Se méfier des experts

Face à cette nouvelle tentative de domination religieuse, le discours des hommes de pouvoir, de leurs conseillers et communicateurs consiste à en minimiser la portée. Pour ce faire, ils convoquent des experts. Ces derniers font valoir un certain nombre d'assertions qui concourent à nous faire accepter petit à petit des positions contraires au maintien de l'ordre démocratique.

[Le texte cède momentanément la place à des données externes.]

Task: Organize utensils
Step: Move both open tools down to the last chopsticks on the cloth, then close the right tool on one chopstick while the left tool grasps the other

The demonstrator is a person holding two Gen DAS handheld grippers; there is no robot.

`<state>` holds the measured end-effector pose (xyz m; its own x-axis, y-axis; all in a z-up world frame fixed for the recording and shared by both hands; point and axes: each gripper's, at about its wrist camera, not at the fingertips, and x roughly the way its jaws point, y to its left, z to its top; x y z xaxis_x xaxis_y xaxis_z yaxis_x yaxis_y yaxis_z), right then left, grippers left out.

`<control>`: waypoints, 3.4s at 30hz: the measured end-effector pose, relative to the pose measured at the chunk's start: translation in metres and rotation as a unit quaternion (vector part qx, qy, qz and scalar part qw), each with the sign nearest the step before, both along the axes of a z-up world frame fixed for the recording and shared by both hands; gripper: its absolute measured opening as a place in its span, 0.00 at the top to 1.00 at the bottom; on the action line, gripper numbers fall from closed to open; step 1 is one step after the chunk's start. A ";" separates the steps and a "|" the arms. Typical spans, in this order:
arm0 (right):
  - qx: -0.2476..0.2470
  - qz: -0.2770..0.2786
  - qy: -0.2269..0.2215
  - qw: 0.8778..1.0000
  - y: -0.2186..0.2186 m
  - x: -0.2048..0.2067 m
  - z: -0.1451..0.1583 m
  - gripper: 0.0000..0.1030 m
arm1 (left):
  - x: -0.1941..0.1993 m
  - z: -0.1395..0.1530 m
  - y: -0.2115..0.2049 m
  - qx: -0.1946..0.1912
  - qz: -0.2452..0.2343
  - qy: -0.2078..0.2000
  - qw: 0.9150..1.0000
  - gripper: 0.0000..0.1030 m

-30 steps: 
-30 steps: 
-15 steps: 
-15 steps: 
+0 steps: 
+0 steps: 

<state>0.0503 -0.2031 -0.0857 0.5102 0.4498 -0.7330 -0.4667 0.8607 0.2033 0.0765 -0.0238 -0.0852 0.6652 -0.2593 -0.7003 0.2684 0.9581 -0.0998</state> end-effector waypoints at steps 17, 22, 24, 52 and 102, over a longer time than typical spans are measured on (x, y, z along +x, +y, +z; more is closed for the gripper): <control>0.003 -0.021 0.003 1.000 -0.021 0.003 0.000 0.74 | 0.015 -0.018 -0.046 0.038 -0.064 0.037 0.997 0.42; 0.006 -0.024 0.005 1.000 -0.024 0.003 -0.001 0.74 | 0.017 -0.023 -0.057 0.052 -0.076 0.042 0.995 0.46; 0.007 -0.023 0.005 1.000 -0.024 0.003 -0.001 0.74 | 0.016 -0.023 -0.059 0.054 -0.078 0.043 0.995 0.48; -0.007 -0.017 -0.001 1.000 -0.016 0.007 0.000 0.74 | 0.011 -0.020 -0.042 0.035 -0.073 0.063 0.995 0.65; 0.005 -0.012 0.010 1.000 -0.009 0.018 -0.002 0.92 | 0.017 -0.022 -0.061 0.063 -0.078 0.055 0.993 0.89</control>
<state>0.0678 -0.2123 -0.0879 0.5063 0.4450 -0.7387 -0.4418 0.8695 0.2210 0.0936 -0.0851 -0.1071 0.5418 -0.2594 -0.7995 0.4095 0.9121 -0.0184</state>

Selon eux, l'islam modéré serait la règle et son mode extrémiste l'exception. Plus prudents, certains estiment que la grande masse des croyants est surtout traditionaliste. Mais qu'importe, la question n'est pas là. Elle tient en une phrase: peut-on critiquer la religion de Mahomet comme on critique celle du Christ? N'est-on pas en droit de dire que si le catholicisme se comportait comme au temps de l'Inquisition, on le combattrait en bloc sans s'occuper de déceler les courants modérés.

Il y a encore un aspect plus essentiel. Les experts possèdent des savoirs spécialisés, la décision politique est globale. Elle est liée à la réalisation d'un projet auquel participent tous les citoyens. Le spécialiste n'est pas en avant, guidant l'homme politique ignorant, mais celui qui, derrière ce dernier, se limite à lui fournir des éléments pour définir ses choix.

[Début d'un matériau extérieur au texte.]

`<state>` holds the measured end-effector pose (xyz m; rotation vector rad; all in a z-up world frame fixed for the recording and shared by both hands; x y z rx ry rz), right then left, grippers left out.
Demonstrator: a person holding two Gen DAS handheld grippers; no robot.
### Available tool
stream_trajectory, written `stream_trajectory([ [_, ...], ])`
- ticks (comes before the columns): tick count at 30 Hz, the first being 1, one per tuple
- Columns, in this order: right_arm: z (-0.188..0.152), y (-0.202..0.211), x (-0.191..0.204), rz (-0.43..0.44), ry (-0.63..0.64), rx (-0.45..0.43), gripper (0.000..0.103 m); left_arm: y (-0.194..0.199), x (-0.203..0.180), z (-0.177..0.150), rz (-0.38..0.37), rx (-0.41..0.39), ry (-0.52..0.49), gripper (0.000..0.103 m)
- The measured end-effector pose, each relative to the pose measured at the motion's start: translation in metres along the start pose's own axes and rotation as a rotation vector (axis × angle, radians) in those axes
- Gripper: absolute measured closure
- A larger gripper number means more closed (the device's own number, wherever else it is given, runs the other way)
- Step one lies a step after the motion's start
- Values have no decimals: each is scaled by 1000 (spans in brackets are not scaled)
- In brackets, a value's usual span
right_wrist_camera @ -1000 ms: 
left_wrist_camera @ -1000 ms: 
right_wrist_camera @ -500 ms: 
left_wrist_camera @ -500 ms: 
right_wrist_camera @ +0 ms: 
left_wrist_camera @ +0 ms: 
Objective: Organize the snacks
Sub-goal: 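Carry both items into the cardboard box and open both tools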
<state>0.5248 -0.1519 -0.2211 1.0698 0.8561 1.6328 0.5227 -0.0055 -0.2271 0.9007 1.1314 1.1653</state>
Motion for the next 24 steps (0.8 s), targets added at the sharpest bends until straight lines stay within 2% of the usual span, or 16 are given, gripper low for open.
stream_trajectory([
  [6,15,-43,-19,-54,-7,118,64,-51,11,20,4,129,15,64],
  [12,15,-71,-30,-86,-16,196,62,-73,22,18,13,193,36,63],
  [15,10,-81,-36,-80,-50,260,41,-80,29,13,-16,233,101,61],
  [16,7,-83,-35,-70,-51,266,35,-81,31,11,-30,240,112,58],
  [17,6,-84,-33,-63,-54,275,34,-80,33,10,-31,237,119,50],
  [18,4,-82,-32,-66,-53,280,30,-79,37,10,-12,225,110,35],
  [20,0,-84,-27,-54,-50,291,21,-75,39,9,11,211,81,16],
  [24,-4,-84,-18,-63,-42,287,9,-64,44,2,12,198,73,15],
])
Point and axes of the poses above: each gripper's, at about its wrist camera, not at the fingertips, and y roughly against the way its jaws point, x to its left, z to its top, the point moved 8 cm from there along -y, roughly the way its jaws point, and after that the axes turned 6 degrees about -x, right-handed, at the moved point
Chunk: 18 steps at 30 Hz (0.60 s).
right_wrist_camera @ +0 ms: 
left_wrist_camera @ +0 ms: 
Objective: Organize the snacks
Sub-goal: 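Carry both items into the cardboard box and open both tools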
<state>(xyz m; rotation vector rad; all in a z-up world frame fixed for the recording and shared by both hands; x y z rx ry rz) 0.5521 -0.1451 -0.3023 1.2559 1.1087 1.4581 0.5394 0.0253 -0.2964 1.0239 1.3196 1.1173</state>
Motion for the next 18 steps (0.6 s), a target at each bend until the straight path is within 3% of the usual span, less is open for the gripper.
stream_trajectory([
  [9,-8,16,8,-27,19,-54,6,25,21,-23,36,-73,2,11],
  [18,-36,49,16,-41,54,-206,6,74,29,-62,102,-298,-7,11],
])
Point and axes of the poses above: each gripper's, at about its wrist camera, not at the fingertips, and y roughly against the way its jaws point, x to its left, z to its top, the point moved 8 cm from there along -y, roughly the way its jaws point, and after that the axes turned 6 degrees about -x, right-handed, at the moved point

Sans compter que le spécialiste, comme tout un chacun, est lié par les conventions du jour. Aujourd'hui, il affirmera l'existence d'un islam modéré. Question: est-il là pour nous tranquilliser ou est-ce l'expression d'une réalité pérenne? Avant la chute du communisme, s'est-on demandé si un communisme modéré existait? Ce qu'on savait, avec ou sans l'aide d'experts: là où il était sans pouvoir et sans arme, sa modération sautait aux yeux. Reste que l'Europe fait triste figure.

Première puissance économique du monde -pour combien de temps encore?- elle est incapable de protéger son mode de vie, ni économiquement (elle consomme toujours autant mais produit de moins en moins), ni socialement (ses capacités de solidarité vont s'amenuisant), ni politiquement (au nom du respect de la culture des autres, elle se défait de ses garde-fous démocratiques). Résumons-nous, si les Etats-Unis sont haïs, nous ne sommes guère aimés... Un peu plus, un peu moins, qu'importe. En réalité, nous sommes haïs avec en prime un formidable mépris.